Actuellement, « une dizaine de propriétés sont en cours de négociation » avec des acquéreurs chinois, souligne Hervé Olivier, directeur régional de la Safer, intermédiaire dans un tiers environ des transactions.

En Bordelais, les Chinois ne suscitent à ce jour ni rejet ni inquiétude et « ne font pas voler en éclats le prix du foncier », note la Safer. Le plus souvent, « ils rachètent des propriétés qui sont à vendre depuis longtemps et qui n’intéressent pas les gens du coin », en raison d’un modèle économique difficilement tenable.

En outre, Georges Haushalter assure voir à ce jour chez les acquéreurs chinois « des gens amoureux de nos vins et de nos terroirs qui investissent pour rénover des bâtisses, des vignes et des chais, et qui ont l’ambition de produire des vins de qualité. »

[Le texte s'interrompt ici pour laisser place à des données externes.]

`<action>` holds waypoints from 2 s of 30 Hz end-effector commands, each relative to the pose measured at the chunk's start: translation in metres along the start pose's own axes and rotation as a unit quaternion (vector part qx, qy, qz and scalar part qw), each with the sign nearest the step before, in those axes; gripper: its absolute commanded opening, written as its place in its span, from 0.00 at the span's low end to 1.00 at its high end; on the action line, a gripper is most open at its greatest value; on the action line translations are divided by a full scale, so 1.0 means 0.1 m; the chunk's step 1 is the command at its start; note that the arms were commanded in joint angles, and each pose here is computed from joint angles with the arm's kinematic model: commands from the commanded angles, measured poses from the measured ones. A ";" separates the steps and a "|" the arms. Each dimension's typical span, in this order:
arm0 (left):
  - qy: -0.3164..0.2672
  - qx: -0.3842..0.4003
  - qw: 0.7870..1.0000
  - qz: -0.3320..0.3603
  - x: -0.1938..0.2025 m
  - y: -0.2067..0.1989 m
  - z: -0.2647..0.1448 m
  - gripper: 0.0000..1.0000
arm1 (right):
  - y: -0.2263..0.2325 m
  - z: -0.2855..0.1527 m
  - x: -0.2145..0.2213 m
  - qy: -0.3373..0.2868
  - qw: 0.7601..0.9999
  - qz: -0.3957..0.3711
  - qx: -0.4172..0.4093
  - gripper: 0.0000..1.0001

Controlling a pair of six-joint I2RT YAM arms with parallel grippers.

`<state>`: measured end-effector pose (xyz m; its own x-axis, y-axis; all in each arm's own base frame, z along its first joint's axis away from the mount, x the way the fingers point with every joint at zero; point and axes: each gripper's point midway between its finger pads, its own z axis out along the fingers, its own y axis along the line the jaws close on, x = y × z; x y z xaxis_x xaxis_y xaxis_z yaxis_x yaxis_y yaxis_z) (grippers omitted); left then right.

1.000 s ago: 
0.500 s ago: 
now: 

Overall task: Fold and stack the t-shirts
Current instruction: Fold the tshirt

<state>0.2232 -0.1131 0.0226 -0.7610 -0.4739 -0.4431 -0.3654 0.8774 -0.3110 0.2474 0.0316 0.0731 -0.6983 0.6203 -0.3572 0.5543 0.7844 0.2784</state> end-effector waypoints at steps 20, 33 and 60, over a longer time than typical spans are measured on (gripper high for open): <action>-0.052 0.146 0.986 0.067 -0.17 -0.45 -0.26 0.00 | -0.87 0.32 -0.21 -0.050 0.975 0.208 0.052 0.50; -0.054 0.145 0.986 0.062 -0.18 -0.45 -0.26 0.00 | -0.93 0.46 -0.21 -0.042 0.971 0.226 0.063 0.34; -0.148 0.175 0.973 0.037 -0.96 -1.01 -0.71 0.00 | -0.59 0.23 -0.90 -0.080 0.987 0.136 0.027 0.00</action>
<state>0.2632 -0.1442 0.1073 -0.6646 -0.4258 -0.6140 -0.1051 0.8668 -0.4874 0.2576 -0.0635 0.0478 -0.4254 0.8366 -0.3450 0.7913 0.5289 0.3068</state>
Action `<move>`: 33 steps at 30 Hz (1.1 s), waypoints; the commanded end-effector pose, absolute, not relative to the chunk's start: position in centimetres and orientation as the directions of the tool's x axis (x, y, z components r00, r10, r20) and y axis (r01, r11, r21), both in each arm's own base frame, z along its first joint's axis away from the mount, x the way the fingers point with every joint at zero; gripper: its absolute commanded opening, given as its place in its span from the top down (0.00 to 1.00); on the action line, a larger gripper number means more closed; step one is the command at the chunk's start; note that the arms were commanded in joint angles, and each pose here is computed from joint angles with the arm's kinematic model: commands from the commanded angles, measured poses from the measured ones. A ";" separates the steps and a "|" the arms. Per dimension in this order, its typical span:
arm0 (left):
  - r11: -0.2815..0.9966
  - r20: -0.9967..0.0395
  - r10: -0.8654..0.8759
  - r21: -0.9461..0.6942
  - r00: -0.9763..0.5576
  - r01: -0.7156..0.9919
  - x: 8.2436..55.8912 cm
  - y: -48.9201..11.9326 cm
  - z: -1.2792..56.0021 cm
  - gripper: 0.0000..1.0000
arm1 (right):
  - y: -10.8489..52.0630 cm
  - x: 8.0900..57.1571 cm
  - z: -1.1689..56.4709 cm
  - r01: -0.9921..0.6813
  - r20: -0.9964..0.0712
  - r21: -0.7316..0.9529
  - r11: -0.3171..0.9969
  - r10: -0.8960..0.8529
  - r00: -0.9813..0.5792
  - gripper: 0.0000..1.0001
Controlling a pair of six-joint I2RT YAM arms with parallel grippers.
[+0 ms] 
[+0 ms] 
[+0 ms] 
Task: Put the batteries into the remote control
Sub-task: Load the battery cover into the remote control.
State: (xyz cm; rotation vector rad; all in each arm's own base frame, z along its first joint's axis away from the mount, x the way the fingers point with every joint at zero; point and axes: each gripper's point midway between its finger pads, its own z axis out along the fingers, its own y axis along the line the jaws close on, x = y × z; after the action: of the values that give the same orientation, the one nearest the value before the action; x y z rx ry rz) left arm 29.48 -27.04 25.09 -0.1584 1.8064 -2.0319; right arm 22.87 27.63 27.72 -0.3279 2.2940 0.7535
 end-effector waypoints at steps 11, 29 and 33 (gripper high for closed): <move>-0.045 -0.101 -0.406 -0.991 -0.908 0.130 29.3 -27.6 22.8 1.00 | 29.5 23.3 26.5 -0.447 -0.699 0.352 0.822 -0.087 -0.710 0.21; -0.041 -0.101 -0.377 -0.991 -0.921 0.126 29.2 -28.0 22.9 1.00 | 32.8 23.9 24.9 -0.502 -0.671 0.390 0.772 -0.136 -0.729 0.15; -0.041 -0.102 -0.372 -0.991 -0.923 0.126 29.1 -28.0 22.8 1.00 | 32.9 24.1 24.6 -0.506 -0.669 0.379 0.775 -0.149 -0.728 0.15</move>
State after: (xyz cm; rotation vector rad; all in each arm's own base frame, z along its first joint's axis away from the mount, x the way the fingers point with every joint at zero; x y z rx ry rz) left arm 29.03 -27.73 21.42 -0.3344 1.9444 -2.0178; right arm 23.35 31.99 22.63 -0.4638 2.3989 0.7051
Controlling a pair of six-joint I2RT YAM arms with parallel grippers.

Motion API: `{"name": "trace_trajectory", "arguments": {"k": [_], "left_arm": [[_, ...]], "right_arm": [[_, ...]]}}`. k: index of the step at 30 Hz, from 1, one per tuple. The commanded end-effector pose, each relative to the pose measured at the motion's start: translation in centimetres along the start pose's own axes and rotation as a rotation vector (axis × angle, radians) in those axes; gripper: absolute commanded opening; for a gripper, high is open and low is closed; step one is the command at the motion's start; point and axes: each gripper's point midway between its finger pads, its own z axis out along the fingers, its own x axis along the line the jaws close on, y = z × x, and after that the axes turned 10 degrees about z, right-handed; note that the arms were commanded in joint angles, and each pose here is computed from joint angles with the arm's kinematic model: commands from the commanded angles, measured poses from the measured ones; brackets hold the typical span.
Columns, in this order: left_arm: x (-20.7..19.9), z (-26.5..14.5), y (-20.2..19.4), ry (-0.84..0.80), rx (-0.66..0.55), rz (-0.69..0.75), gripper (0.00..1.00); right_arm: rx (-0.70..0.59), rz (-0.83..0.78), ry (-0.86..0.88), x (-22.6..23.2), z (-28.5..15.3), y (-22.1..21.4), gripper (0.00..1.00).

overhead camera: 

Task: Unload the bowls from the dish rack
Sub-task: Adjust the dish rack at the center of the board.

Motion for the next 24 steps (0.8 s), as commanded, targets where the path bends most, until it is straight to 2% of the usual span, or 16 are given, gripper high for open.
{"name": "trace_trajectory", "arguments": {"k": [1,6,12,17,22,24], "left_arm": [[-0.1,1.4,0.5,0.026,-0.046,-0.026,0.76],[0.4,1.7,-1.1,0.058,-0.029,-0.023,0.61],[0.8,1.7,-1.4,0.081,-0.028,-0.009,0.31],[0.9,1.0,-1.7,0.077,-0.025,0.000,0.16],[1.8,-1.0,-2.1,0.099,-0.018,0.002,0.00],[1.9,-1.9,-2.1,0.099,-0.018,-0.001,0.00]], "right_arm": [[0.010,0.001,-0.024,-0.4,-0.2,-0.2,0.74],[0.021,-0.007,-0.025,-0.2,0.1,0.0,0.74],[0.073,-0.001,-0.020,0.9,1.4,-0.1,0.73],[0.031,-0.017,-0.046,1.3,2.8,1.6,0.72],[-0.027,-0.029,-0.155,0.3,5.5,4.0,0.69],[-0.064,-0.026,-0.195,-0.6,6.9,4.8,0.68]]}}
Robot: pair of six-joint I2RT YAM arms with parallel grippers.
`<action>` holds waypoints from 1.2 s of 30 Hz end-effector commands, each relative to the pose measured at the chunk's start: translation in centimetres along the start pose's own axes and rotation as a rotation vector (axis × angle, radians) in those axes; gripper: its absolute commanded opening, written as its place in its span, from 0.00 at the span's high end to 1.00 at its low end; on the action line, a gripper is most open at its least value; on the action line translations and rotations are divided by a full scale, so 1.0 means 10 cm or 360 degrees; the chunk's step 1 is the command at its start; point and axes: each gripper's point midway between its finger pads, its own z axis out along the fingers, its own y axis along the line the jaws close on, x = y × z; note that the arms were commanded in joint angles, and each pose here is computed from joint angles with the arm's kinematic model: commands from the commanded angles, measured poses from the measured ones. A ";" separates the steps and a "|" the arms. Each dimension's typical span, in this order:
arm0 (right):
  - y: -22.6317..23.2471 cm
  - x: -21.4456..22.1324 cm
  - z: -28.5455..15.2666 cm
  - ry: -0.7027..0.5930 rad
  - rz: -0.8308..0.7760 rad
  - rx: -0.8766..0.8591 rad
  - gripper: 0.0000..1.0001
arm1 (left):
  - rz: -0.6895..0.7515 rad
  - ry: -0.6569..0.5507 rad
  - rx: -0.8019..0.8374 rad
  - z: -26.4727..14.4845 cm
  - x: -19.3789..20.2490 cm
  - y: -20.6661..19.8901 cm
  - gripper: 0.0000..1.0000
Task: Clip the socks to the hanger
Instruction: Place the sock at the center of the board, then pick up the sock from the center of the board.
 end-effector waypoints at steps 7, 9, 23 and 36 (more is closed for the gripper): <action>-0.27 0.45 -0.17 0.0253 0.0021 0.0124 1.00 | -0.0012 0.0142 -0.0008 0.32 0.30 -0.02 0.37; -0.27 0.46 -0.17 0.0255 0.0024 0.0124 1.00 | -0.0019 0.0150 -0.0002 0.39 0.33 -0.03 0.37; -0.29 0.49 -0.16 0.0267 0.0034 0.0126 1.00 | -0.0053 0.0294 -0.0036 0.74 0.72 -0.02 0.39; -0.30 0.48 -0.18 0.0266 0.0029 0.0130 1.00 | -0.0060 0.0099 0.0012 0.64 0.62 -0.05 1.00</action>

Professionnels comme négociants rappellent que les Chinois ne font que s’inscrire dans une lignée d’investisseurs étrangers dans le bordeaux, après Anglais, Hollandais, Américains, Japonais, contribuant à son rayonnement historique.

La Chine est devenue depuis l’an dernier première destination à l’exportation des vins de Bordeaux. Elle représente 10 % du bordeaux consommé dans le monde.